Asked by Dushyant Dhundara on 19 Apr 2016
Latest activity Answered by Dushyant Dhundara on 21 Apr 2016
I am generating a sequence of equal number of 0's and 1's . A = [ 0 1 1 0 1 1 1 0 0 1 0 0] My goal is to not have either 0 or 1 be repeated more than 2 times consecutively. in the above array A, you can see that 1 1 1 appears so somehow I need to switch it around so that one of them becomes 0 and if there is something like 0 0 0 then switch one of them to 1. I have tried few algorithms which work for few iterations but then run into an error.
if true
nums = mod( reshape(randperm(1*12), 1, 12), 2)

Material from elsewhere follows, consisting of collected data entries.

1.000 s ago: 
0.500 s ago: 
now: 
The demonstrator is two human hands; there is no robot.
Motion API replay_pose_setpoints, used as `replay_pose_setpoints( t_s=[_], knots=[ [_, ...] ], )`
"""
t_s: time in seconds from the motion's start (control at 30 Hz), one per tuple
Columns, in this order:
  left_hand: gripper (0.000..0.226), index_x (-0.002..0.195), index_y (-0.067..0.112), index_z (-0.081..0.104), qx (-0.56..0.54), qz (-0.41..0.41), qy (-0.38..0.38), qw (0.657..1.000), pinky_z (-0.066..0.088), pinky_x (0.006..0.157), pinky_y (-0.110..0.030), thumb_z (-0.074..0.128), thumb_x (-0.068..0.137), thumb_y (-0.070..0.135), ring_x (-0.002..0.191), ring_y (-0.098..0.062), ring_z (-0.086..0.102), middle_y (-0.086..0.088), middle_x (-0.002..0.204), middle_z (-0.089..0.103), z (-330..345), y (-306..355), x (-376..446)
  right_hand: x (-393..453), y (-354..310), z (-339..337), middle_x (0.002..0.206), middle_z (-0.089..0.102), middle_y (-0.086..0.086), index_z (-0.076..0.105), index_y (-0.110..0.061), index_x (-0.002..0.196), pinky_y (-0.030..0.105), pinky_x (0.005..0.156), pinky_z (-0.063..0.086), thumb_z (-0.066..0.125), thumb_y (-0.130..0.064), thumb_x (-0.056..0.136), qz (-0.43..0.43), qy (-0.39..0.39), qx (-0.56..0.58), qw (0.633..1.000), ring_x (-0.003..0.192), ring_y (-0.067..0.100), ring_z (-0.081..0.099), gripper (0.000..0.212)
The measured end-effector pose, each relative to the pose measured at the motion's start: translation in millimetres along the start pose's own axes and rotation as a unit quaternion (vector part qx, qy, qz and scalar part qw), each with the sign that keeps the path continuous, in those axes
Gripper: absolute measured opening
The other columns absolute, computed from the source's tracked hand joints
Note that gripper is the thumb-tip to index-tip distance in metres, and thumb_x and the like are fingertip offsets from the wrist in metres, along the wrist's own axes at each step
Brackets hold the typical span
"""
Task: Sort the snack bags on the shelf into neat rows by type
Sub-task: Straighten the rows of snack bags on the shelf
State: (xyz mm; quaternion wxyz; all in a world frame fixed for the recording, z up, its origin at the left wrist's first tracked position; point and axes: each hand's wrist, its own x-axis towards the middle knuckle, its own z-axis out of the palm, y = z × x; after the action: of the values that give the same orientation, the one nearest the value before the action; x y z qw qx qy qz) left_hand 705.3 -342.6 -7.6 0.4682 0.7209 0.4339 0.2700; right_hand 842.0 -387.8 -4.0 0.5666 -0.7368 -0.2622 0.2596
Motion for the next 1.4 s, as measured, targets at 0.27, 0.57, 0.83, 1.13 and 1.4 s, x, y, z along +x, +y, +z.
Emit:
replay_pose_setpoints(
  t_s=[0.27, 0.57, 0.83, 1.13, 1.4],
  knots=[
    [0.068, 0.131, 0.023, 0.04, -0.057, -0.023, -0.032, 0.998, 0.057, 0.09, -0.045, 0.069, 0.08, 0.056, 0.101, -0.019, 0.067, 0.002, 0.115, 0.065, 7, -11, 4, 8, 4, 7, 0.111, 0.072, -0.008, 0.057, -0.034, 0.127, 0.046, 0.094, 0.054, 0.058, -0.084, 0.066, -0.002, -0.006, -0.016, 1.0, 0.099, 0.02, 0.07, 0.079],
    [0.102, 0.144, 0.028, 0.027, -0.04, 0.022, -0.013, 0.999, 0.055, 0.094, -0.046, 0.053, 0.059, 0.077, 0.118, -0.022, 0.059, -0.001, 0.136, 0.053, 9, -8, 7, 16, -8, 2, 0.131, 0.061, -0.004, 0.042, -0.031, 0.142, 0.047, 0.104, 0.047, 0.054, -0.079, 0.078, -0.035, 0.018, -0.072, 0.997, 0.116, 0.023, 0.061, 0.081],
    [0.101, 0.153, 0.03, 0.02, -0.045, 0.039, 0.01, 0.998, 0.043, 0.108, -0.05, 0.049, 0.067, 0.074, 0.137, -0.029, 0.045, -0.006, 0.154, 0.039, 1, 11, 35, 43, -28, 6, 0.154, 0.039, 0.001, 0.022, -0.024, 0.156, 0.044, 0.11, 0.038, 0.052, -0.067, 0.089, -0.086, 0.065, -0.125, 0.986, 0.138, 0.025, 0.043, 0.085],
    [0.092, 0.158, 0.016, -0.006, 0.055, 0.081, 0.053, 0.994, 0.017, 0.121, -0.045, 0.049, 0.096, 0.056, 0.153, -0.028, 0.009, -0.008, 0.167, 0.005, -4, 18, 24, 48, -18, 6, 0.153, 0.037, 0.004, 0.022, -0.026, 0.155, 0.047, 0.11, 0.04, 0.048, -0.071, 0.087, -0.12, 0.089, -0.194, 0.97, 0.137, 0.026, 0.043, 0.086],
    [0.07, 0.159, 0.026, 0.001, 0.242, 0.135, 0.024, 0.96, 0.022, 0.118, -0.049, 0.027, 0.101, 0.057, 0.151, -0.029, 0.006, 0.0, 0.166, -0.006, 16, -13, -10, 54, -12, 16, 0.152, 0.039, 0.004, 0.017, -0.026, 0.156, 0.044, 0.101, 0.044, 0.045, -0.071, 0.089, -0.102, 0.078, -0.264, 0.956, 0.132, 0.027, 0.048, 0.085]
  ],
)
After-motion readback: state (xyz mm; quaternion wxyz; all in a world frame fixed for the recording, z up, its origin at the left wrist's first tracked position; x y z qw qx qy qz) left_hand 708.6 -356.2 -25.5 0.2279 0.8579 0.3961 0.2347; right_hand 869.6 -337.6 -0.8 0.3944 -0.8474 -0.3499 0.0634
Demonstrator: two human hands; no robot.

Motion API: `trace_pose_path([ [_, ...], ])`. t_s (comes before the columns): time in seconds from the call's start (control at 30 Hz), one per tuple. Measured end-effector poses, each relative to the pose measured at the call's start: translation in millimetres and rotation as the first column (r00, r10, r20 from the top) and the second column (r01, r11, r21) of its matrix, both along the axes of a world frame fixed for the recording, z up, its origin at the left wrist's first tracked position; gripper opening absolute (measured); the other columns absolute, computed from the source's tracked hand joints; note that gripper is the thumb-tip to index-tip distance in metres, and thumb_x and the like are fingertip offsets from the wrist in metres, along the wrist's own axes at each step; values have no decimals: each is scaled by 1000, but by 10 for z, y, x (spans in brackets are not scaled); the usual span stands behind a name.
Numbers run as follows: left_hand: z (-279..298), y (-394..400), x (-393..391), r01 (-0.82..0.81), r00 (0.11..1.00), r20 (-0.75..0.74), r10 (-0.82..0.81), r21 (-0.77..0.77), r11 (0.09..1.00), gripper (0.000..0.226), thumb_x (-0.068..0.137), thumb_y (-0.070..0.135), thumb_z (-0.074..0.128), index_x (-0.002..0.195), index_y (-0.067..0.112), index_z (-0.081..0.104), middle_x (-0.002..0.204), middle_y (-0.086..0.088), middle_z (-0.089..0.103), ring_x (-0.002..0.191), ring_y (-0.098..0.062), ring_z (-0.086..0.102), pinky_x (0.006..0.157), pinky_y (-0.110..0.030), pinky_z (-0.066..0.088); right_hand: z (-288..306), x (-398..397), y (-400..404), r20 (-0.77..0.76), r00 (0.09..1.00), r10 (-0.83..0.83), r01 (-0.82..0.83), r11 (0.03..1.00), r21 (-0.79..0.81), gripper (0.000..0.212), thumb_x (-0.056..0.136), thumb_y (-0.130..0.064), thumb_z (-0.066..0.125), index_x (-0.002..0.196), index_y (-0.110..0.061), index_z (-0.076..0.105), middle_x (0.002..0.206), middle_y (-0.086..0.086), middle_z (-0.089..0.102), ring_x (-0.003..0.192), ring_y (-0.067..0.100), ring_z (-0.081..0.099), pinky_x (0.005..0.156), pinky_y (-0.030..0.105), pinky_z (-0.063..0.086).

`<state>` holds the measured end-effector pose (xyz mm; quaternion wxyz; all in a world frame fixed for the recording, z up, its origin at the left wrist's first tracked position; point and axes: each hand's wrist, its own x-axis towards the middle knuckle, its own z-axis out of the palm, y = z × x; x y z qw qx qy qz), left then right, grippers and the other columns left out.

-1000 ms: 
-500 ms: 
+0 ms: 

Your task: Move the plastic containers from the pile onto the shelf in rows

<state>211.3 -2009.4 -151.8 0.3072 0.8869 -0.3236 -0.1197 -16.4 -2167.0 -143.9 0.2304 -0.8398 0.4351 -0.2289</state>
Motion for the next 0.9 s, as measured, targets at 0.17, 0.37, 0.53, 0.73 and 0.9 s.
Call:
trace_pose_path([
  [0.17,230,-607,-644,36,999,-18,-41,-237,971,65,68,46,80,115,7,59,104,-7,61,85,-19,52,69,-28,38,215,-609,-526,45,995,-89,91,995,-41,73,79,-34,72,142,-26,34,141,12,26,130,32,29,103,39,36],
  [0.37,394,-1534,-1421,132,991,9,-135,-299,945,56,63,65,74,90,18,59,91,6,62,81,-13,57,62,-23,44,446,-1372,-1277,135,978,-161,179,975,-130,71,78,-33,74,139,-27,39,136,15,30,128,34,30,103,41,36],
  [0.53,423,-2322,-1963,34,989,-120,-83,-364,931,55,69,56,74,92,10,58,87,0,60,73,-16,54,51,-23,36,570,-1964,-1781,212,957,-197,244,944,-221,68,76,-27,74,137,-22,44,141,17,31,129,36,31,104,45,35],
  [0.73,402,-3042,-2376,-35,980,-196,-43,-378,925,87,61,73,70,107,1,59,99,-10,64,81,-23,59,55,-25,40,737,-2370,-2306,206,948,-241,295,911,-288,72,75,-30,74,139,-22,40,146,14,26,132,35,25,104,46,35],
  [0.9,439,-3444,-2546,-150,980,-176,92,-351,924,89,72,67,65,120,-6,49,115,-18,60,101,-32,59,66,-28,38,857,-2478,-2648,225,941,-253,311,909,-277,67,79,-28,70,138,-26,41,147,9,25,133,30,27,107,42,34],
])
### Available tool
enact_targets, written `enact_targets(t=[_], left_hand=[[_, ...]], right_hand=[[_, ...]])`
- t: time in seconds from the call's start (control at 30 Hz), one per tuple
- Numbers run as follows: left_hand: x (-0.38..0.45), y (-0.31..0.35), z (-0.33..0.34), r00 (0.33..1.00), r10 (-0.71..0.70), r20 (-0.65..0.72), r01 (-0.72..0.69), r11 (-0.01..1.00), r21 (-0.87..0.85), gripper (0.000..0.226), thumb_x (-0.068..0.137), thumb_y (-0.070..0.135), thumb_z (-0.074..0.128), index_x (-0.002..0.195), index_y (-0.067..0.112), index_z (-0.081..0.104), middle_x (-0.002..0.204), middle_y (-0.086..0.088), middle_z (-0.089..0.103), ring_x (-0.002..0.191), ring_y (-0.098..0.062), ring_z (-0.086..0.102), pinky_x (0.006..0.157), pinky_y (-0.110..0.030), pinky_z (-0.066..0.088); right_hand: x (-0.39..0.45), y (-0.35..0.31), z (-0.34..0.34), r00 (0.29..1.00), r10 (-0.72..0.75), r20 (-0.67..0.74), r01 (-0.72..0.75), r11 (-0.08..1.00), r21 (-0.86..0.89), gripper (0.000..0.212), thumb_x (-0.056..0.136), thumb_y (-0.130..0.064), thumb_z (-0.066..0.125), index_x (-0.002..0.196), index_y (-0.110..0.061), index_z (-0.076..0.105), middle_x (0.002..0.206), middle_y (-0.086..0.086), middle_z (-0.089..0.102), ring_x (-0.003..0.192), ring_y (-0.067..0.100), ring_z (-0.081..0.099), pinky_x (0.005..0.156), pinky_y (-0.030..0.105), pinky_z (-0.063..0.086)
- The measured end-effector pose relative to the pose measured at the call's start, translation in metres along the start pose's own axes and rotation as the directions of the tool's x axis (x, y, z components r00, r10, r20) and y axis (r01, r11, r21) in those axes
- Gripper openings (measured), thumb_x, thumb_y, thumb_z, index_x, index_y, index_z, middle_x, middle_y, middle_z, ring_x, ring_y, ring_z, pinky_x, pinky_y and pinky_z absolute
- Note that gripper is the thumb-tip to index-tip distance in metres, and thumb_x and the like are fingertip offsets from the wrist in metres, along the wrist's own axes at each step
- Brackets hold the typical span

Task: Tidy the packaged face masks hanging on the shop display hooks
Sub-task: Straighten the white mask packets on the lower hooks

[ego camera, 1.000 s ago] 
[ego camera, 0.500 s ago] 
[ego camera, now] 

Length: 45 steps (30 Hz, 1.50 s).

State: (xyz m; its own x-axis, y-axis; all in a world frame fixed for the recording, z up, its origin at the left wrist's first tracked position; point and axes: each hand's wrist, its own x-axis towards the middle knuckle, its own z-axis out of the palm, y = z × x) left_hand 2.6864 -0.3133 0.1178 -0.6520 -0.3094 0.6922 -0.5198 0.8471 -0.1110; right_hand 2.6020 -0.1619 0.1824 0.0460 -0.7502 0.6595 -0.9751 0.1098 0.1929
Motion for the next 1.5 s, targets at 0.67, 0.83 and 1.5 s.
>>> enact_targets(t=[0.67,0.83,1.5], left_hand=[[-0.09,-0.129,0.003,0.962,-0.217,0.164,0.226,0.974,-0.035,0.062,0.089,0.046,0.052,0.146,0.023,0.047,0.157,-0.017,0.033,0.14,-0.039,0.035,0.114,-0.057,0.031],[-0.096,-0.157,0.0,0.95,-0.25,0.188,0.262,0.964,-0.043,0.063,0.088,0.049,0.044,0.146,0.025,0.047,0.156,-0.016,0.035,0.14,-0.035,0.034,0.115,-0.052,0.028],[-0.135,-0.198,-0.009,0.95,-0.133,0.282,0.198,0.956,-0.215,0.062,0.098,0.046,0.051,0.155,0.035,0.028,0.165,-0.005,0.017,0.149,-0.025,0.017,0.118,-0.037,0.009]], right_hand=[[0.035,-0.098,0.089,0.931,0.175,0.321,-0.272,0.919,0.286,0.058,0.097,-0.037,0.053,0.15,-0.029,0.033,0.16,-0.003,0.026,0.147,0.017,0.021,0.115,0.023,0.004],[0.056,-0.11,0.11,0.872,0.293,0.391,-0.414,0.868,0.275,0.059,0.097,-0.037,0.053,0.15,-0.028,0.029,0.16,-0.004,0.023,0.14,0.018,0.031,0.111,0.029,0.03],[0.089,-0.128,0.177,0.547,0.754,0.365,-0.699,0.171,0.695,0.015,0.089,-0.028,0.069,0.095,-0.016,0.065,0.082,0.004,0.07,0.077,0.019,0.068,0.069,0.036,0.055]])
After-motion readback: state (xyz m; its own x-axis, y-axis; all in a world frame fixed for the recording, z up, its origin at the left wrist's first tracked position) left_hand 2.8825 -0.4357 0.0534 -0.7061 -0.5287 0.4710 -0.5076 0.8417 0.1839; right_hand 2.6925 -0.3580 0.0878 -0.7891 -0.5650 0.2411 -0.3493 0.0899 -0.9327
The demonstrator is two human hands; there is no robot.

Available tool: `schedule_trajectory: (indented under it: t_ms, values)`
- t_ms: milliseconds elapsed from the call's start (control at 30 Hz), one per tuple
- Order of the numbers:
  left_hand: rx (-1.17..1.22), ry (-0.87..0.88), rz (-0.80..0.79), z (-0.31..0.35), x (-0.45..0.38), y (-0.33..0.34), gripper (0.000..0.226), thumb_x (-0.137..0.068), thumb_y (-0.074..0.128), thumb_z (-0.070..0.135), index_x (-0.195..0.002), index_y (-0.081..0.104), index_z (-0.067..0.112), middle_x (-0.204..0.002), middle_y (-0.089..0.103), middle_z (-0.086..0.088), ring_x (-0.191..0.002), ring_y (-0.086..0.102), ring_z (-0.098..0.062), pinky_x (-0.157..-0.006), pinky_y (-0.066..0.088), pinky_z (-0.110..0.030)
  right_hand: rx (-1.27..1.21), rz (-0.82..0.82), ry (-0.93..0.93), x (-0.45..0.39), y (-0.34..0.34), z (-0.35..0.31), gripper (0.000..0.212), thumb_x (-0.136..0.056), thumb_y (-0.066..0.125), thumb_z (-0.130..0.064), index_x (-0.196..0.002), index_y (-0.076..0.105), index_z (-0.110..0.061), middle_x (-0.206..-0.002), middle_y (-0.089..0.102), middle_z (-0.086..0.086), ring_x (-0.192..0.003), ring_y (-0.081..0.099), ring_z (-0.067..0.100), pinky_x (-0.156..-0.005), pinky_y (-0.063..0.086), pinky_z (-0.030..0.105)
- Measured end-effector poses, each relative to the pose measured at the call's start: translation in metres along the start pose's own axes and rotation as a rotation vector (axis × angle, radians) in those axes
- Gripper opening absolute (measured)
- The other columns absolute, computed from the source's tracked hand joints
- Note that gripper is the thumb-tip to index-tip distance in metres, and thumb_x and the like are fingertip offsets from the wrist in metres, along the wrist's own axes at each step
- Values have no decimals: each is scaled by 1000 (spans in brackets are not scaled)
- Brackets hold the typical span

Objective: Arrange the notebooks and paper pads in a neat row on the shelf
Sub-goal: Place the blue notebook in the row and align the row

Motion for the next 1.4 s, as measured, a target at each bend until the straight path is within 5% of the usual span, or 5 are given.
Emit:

%%%%%algorithm to check for a condition repeating more than 2 times and fix it
for i = 1:length(nums)-2
if nums(i+1)==nums(i) & nums(i+2) ==nums(i)
if nums(i) == 1
nums(i+2) = 0;
else
nums(i+2) = 1;
end
end
end end
Any help would be appreciated. Thanks

  10 Comments

I have been able to figure out a way, it requires more computation time but does solve what I am trying to do for now. Thank you all for the help
To Image Analyst:
from the question 'My goal is to not have either 0 or 1 be repeated more than 2 times consecutively.'
yes, you can have 010 or 0110, but you cannot have 01110 ..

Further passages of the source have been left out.